The expected output is the data below, character for character, without its pictures.

--*--

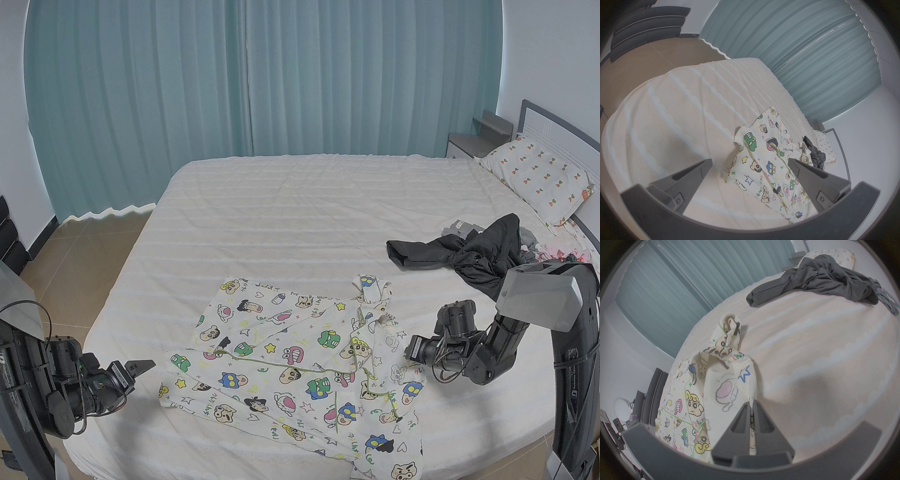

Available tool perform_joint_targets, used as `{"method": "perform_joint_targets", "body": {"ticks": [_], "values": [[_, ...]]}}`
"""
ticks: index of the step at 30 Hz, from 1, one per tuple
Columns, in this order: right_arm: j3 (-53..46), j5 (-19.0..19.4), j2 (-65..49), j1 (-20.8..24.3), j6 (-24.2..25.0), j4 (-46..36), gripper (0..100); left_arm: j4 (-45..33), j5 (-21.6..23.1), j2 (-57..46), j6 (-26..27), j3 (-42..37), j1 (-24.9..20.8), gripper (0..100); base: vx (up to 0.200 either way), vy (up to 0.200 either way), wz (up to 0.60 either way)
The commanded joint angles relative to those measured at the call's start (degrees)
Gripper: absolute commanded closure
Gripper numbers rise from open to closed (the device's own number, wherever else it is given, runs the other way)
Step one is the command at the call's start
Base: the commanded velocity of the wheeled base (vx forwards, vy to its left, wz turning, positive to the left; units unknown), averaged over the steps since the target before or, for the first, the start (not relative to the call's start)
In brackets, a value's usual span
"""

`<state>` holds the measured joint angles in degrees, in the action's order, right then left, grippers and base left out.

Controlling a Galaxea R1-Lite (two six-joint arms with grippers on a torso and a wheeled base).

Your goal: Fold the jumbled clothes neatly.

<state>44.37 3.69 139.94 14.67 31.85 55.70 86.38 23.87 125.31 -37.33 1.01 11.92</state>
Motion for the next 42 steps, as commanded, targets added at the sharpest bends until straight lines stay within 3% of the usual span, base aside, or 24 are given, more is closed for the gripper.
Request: {"method": "perform_joint_targets", "body": {"ticks": [1,15,42], "values": [[-2.1,-0.2,-1.3,-1.5,-0.1,1.5,100,0.0,-0.2,0.2,0.0,-1.0,0.0,0,0.0,0.0,0.0],[-3.4,-1.2,-0.9,-10.0,-0.4,2.6,100,0.0,-0.4,0.1,0.0,-1.0,-0.1,0,0.0,0.0,0.0],[-3.5,-1.6,-3.4,-19.5,-2.1,5.0,100,-0.8,-1.1,0.2,-0.1,-1.0,-1.6,0,0.0,0.0,0.0]]}}
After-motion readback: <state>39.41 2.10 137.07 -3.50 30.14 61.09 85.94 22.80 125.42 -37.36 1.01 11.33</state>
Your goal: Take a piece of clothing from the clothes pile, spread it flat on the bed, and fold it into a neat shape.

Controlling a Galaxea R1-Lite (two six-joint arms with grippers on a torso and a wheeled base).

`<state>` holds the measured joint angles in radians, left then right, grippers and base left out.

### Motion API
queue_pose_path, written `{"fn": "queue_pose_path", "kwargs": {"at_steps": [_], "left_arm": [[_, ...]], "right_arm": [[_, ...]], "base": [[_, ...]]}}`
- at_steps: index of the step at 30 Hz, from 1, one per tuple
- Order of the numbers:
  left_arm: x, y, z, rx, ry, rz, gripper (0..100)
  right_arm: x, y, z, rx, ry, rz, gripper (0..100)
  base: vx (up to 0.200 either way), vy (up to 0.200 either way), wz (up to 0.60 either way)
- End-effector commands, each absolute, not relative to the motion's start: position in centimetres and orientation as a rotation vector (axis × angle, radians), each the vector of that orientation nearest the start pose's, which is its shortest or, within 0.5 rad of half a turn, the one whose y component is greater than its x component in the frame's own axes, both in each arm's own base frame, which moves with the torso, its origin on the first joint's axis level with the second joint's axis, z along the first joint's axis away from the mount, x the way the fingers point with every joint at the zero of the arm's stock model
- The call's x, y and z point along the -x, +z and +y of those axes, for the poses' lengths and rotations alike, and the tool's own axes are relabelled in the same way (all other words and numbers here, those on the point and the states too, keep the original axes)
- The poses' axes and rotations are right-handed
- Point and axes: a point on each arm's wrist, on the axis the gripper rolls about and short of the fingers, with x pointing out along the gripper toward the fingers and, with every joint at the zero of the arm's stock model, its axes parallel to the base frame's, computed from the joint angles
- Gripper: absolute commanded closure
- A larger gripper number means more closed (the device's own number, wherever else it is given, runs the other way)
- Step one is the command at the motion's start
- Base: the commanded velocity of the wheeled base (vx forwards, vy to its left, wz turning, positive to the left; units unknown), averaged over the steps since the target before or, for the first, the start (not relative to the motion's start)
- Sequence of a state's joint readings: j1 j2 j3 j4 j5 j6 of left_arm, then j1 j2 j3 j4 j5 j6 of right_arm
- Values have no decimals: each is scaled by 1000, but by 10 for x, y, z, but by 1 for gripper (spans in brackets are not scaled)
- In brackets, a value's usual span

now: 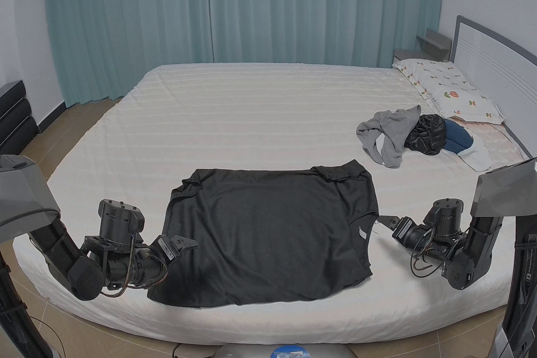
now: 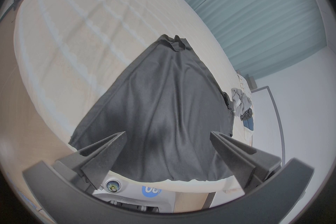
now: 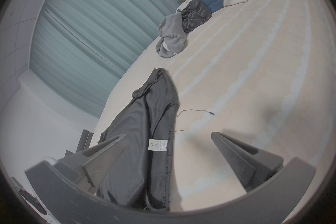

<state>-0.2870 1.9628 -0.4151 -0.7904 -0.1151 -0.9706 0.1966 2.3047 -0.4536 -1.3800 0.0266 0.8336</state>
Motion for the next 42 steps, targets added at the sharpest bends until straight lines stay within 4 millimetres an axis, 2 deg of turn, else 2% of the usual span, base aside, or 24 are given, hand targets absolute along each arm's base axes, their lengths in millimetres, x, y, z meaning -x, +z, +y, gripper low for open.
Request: {"fn": "queue_pose_path", "kwargs": {"at_steps": [1, 7, 12, 19, 27, 38, 39, 42], "left_arm": [[-254, 34, -76, 843, 35, 875, 0], [-250, 27, -67, 819, 76, 891, 0], [-248, 22, -63, 798, 103, 923, 0], [-252, -5, -63, 734, 187, 984, 0], [-258, -20, -63, 674, 217, 1000, 0], [-275, -20, -64, 679, 234, 928, 0], [-276, -22, -64, 677, 234, 931, 100], [-276, -23, -64, 678, 236, 921, 100]], "right_arm": [[-305, -14, 72, -763, 36, 555, 0], [-301, -15, 78, -755, 50, 572, 0], [-301, -16, 78, -755, 49, 575, 0], [-301, -16, 78, -756, 48, 577, 0], [-301, -18, 78, -756, 47, 581, 0], [-302, -17, 78, -756, 49, 577, 0], [-302, -17, 78, -756, 49, 577, 0], [-302, -17, 78, -756, 49, 577, 0]], "base": [[-200, 0, 0], [-200, 0, 0], [0, 0, 0], [0, 0, 0], [0, 0, 0], [0, 0, 0], [0, 0, 0], [0, 0, 0]]}}
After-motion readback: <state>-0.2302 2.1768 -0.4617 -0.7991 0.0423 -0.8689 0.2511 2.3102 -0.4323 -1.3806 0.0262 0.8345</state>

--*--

= Completed task =
Available tool perform_joint_targets, used as `{"method": "perform_joint_targets", "body": {"ticks": [_], "values": [[_, ...]]}}`
"""
ticks: index of the step at 30 Hz, from 1, one per tuple
Columns, in this order: right_arm: j3 (-53..46), j5 (-19.0..19.4), j2 (-65..49), j1 (-20.8..24.3), j6 (-24.2..25.0), j4 (-46..36), gripper (0..100); left_arm: j4 (-45..33), j5 (-21.6..23.1), j2 (-57..46), j6 (-26..27), j3 (-42..37), j1 (-24.9..20.8), gripper (0..100); base: vx (up to 0.200 either way), vy (up to 0.200 either way), wz (up to 0.60 either way)
The commanded joint angles relative to those measured at the call's start (degrees)
Gripper: absolute commanded closure
Gripper numbers rise from open to closed (the device's own number, wherever else it is given, runs the other way)
Step one is the command at the call's start
Base: the commanded velocity of the wheeled base (vx forwards, vy to its left, wz turning, positive to the left; units unknown), averaged over the steps since the target before or, for the first, the start (not relative to the call's start)
In brackets, a value's usual span
"""

`<state>` holds the measured joint angles in degrees, in the action's order, right then left, grippers and base left out.

Controlling a Galaxea R1-Lite (two six-joint arms with grippers on a torso and a wheeled base).

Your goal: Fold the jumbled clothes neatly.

<state>44.37 3.69 139.94 14.67 31.85 55.70 86.38 23.87 125.31 -37.33 1.01 11.92</state>
Motion for the next 42 steps, as commanded, targets added at the sharpest bends until straight lines stay within 3% of the usual span, base aside, or 24 are given, more is closed for the gripper.
Request: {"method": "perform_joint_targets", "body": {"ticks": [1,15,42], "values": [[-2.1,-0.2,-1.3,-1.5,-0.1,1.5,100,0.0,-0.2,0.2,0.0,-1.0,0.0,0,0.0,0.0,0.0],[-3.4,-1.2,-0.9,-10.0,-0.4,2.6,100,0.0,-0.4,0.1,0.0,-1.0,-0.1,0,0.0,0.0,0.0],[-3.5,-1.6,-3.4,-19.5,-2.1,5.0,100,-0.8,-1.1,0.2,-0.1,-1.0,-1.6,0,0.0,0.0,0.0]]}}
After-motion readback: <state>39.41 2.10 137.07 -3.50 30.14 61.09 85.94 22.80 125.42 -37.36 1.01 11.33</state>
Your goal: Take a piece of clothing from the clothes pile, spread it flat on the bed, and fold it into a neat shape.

Controlling a Galaxea R1-Lite (two six-joint arms with grippers on a torso and a wheeled base).

`<state>` holds the measured joint angles in radians, left then right, grippers and base left out.

### Motion API
queue_pose_path, written `{"fn": "queue_pose_path", "kwargs": {"at_steps": [_], "left_arm": [[_, ...]], "right_arm": [[_, ...]], "base": [[_, ...]]}}`
- at_steps: index of the step at 30 Hz, from 1, one per tuple
- Order of the numbers:
  left_arm: x, y, z, rx, ry, rz, gripper (0..100)
  right_arm: x, y, z, rx, ry, rz, gripper (0..100)
  base: vx (up to 0.200 either way), vy (up to 0.200 either way), wz (up to 0.60 either way)
- End-effector commands, each absolute, not relative to the motion's start: position in centimetres and orientation as a rotation vector (axis × angle, radians), each the vector of that orientation nearest the start pose's, which is its shortest or, within 0.5 rad of half a turn, the one whose y component is greater than its x component in the frame's own axes, both in each arm's own base frame, which moves with the torso, its origin on the first joint's axis level with the second joint's axis, z along the first joint's axis away from the mount, x the way the fingers point with every joint at the zero of the arm's stock model
- The call's x, y and z point along the -x, +z and +y of those axes, for the poses' lengths and rotations alike, and the tool's own axes are relabelled in the same way (all other words and numbers here, those on the point and the states too, keep the original axes)
- The poses' axes and rotations are right-handed
- Point and axes: a point on each arm's wrist, on the axis the gripper rolls about and short of the fingers, with x pointing out along the gripper toward the fingers and, with every joint at the zero of the arm's stock model, its axes parallel to the base frame's, computed from the joint angles
- Gripper: absolute commanded closure
- A larger gripper number means more closed (the device's own number, wherever else it is given, runs the other way)
- Step one is the command at the motion's start
- Base: the commanded velocity of the wheeled base (vx forwards, vy to its left, wz turning, positive to the left; units unknown), averaged over the steps since the target before or, for the first, the start (not relative to the motion's start)
- Sequence of a state's joint readings: j1 j2 j3 j4 j5 j6 of left_arm, then j1 j2 j3 j4 j5 j6 of right_arm
- Values have no decimals: each is scaled by 1000, but by 10 for x, y, z, but by 1 for gripper (spans in brackets are not scaled)
- In brackets, a value's usual span

now: 
now: 
now: 

<state>-0.2870 1.9628 -0.4151 -0.7904 -0.1151 -0.9706 0.1966 2.3047 -0.4536 -1.3800 0.0266 0.8336</state>
Motion for the next 42 steps, targets added at the sharpest bends until straight lines stay within 4 millimetres an axis, 2 deg of turn, else 2% of the usual span, base aside, or 24 are given, hand targets absolute along each arm's base axes, their lengths in millimetres, x, y, z meaning -x, +z, +y, gripper low for open.
Request: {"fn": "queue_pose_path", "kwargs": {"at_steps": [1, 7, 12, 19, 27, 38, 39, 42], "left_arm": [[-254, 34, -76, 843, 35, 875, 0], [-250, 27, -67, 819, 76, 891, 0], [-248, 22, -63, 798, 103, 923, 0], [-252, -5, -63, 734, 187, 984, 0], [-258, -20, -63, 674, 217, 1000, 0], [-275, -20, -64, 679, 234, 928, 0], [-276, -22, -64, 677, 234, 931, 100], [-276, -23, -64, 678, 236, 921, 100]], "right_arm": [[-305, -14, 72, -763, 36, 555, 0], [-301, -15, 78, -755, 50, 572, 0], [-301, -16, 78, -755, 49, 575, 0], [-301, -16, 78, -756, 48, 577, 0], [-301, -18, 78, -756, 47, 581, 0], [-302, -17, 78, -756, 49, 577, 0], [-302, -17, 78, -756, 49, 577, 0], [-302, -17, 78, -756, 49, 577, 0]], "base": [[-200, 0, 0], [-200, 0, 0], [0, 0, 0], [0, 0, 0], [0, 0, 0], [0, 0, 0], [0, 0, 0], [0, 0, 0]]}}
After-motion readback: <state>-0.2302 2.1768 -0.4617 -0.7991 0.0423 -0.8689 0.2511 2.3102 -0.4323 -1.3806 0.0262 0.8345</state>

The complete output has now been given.